Please share your experience if you have tried any of these filters? 
Thanks


----------



## EOS rebel (Aug 10, 2014)

I've ordered the Hoya pro ND 1000 after seeing those reviews. Will give my impressions once it arrives. Hopefully the sharpness problem won't actually be an issue


----------



## bf (Aug 10, 2014)

I appreciate it. 
With no doubt the B+W is very sharp and claim to be element resistant. However, most of the works people publish on the web using this filter are Monotone. I personally go with Hoya if sharpness is not an issue. I am not a post processing master and like to spend a little less for a better result.


----------



## neuroanatomist (Aug 10, 2014)

bf said:


> I personally go with Hoya if sharpness is not an issue.
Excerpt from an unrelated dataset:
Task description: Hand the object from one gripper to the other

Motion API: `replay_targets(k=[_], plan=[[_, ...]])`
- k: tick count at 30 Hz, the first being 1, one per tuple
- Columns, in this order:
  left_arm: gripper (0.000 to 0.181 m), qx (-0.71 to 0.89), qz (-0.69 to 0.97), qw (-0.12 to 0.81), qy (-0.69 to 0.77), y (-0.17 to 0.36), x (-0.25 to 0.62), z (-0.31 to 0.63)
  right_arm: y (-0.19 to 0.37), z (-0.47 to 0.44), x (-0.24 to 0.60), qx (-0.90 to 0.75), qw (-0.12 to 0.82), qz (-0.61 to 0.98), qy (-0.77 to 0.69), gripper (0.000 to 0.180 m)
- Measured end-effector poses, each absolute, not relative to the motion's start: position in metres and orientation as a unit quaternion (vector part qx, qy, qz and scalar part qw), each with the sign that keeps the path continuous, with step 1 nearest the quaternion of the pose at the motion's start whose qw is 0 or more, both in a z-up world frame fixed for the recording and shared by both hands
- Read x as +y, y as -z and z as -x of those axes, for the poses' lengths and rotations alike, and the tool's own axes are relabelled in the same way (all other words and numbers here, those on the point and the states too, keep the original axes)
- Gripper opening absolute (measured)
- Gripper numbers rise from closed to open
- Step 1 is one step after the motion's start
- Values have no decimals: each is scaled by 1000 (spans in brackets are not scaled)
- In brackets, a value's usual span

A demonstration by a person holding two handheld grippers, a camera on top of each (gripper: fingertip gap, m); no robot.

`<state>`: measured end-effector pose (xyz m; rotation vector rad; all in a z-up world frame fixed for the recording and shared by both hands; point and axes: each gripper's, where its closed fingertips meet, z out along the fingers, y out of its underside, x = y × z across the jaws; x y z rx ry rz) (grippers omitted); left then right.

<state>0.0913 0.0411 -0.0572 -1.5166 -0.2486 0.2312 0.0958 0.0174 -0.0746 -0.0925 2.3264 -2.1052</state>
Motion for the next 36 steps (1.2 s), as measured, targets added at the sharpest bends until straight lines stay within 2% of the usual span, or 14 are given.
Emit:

When is sharpness not an issue?


----------



## canonvoir (Aug 11, 2014)

I am all in on the Lee Big Stopper and frankly I can't imagine useing another brand. I also have a few gradient filters I use from time to time but I find the gradient filters from Nik getting more use.


----------



## bf (Aug 11, 2014)

neuroanatomist said:


> bf said:
> 
> 
> > I personally go with Hoya if sharpness is not an issue.
> ...



This review concerns me; he says Hoya PRO-ND1000 generates shadows. Although I wonder why he uses these filters with an open viewfinder. He has another CPL review in favor of XS-Pro line. I want to verify if this is a biased article or the issue exists as he points out.
http://www.the-digital-picture.com/Reviews/10-Stop-Neutral-Density-Filter.aspx


----------



## EOS rebel (Aug 16, 2014)

Reporting back in on the Hoya Pro ND1000.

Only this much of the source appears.